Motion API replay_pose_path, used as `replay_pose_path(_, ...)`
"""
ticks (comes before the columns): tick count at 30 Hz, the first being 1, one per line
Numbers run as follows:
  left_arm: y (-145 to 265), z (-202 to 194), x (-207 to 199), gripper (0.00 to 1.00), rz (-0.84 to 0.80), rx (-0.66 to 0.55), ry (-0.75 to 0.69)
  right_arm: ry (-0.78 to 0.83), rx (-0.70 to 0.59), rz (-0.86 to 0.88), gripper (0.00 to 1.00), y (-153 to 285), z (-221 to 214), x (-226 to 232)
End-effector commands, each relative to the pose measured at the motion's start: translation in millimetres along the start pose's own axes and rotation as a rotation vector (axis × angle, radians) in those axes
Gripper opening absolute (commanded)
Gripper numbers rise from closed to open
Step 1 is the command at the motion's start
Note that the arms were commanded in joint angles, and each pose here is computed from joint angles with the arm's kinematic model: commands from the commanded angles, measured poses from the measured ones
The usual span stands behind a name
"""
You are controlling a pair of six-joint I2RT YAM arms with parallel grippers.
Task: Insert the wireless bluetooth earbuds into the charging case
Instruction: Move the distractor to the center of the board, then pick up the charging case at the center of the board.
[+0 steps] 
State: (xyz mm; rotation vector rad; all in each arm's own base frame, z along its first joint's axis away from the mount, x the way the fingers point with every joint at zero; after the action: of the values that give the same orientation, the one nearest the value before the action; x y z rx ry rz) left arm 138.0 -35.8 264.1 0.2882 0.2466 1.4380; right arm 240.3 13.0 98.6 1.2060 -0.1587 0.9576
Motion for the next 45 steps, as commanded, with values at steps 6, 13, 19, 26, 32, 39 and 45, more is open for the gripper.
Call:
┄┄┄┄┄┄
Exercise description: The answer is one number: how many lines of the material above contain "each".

Your response: 3